Roche data transparency plans are “all talk and no action”

by | 7th Mar 2013 | News

Roche’s plans to expand third-party access to its clinical-trial data have attracted further heavy criticism from the research community.

Roche’s plans to expand third-party access to its clinical-trial data have attracted further heavy criticism from the research community.

The latest broadside comes in a letter to the BMJ (part of the recently launched AllTrials transparency campaign) from Peter Doshi, postdoctoral fellow at Johns Hopkins University School of Medicine in the US and a Cochrane group researcher who has previously complained about the difficulty of securing access to reliable trial data on Roche’s antiviral Tamiflu (osteltamivir).

The company announced last week that it would work with “an independent body of recognised experts to evaluate and approve requests to access anonymised patient-level data” – a move Doshi characterises as “all talk and no action”.

Tamiflu pledge

Even back in 2009, he points out, Roche was promising publicly to share full clinical study reports (CSRs) for 10 treatment trials with Tamiflu, citing a commitment “to ensure transparency”.

Yet “despite our repeated requests for those data, Roche has yet to provide even a single full study report”, Doshi writes. And in its press release on the new transparency initiative, the company “offered no apologies for its broken promise”.

Rather, Roche has explained to Doshi and his colleagues that it “disagreed” with their analysis plan (provided in Dec 2010) for the flu treatment data, since this was “at odds with how Tamiflu has been reviewed and approved by regulatory authorities in over 80 countries”.

Own analysis

Roche “apparently does not understand the meaning of independent review”, Doshi says. “We are independent scientists, not regulators.

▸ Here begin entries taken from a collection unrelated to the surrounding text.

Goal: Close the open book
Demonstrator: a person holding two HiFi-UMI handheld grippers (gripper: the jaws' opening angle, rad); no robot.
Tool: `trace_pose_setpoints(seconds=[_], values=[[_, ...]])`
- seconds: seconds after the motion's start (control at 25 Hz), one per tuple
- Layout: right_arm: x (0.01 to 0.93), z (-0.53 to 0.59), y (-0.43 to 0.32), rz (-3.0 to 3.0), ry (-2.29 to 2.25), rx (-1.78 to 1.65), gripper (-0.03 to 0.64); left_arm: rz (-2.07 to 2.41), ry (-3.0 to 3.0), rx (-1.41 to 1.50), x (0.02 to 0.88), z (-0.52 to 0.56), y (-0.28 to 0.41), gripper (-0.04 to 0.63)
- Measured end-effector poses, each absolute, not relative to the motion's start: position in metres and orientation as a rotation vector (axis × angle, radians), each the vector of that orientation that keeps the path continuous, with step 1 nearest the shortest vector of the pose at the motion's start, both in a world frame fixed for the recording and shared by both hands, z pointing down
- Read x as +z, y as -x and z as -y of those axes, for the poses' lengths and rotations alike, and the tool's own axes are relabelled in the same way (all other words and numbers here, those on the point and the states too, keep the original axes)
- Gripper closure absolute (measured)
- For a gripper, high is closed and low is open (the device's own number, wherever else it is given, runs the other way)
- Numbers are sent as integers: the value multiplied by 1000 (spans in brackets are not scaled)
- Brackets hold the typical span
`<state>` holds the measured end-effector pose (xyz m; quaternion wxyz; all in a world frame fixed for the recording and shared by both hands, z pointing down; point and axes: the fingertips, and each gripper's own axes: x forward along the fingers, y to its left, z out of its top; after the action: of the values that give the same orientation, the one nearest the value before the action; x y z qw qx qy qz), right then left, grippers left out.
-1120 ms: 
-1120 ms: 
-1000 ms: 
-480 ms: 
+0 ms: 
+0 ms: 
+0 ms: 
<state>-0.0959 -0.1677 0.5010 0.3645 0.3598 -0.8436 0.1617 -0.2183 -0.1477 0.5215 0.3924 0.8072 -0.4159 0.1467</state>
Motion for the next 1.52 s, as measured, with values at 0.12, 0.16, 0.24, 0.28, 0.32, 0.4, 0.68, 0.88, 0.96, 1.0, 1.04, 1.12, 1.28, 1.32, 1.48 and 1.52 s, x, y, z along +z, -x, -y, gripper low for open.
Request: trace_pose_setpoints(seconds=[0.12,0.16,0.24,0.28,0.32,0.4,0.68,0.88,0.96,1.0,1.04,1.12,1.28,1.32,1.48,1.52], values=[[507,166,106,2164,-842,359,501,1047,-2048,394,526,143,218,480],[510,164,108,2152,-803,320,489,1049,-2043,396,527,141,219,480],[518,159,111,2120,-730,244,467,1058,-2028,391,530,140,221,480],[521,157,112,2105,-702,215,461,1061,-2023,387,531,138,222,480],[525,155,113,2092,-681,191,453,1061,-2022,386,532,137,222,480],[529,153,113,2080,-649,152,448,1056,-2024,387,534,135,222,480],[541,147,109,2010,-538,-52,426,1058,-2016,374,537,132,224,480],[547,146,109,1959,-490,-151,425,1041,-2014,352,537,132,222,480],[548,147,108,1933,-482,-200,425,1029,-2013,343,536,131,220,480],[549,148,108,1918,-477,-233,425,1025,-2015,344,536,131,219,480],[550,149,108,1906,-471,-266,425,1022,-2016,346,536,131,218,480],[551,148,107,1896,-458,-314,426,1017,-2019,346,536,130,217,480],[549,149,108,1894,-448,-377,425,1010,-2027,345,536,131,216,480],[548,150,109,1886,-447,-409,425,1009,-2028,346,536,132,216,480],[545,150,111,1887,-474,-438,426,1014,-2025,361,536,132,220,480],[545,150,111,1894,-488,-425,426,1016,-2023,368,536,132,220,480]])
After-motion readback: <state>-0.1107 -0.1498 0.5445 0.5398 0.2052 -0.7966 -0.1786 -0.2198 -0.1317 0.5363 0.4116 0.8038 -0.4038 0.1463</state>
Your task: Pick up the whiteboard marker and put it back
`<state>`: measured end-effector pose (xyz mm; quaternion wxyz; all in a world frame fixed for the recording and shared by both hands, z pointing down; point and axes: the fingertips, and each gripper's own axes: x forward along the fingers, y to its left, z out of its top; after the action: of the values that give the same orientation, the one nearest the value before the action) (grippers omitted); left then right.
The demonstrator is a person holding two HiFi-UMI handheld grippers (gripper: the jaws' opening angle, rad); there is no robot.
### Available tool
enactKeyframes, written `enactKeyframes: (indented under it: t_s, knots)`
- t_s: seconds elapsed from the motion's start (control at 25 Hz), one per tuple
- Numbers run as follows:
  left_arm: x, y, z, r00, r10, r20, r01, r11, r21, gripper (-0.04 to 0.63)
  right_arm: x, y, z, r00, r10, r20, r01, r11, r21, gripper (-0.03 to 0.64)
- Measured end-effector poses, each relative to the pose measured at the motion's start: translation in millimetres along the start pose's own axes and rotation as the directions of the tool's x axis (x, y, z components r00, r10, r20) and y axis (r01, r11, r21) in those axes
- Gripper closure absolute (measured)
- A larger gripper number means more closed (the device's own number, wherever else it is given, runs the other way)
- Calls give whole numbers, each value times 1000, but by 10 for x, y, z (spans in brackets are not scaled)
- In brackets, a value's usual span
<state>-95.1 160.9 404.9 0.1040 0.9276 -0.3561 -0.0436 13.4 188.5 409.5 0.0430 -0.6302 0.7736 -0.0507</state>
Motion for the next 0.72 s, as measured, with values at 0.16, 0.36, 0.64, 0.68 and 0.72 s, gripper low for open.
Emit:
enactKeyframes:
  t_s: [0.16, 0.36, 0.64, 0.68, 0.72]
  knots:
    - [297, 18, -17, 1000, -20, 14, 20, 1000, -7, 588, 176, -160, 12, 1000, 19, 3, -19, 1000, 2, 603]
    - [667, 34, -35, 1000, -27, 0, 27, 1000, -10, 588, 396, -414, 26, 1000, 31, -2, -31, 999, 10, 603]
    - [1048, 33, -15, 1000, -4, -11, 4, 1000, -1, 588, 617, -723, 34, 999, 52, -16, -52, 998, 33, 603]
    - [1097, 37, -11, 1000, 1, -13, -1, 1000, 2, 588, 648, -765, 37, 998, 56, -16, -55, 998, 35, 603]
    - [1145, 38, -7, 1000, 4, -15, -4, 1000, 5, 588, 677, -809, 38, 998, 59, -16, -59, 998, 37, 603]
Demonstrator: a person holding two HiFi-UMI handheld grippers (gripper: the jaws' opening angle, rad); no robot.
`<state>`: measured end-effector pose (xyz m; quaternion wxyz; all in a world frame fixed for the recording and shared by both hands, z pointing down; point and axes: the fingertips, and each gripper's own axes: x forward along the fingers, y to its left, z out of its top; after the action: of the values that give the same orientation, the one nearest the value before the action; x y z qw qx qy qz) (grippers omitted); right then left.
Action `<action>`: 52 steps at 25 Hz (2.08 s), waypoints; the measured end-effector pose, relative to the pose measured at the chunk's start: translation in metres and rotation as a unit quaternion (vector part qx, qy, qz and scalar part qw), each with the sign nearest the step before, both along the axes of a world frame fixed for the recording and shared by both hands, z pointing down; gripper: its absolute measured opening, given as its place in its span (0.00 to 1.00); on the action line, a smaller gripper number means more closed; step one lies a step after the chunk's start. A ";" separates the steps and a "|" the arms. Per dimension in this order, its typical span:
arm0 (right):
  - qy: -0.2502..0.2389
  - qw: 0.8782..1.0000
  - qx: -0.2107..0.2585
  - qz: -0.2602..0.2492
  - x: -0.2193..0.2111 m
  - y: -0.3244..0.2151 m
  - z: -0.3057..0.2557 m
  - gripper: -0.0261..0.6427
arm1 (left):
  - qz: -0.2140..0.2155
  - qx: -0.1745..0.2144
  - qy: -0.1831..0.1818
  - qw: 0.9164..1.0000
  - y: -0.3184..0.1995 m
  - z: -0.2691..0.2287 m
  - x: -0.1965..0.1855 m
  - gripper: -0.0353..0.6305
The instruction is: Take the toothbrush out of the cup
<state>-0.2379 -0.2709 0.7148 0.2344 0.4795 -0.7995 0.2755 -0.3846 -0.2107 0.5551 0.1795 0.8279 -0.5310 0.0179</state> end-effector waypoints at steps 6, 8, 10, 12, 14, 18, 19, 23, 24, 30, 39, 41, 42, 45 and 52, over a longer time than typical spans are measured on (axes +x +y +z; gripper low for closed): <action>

Doing our own analysis, not dictated by others, is key to what makes us independent.”

It is “ironic” that the company stands by regulators’ analyses, Doshi adds. “With access to the very ten CSRs that Roche pledged to publicly share, FDA concluded over a decade ago that ‘Tamiflu has not been shown to prevent’ serious bacterial complications of influenza.”

The US Food and Drug Administration even required Roche to print this warning on the Tamiflu product labelling, Doshi notes. “But this did not stop Roche authors from publishing a paper in 2003, based on the same 10 trials, claiming the opposite.”

The company has now put together an advisory board and proposed that analysis of Tamiflu data should proceed under the board’s guidance, Doshi observes.

However, he says, “three of the four advisors selected to lead this group are not independent but have recent financial relationships with Roche”.

‘Unclear’ policy

It is “hard to react with enthusiasm” to the company’s plans for expanding access to its clinical-trial data, Doshi comments.

The policy is “unclear, containing conflicting statements about which data will be released, and the mechanisms for access appear restrictive”, he claims.

Rather than releasing patient-level data to third-party researchers, with no strings attached, Roche “apparently intends to grant researchers access to a ‘secure system’ and only ‘following agreement’. These conditions may render ‘independent’ analysis a hollow concept”.

The company’s pledge to release “full clinical study reports” may also be “meaningless, given the company’s stated intention to only release ‘edited’ CSRs”, Doshi suggests.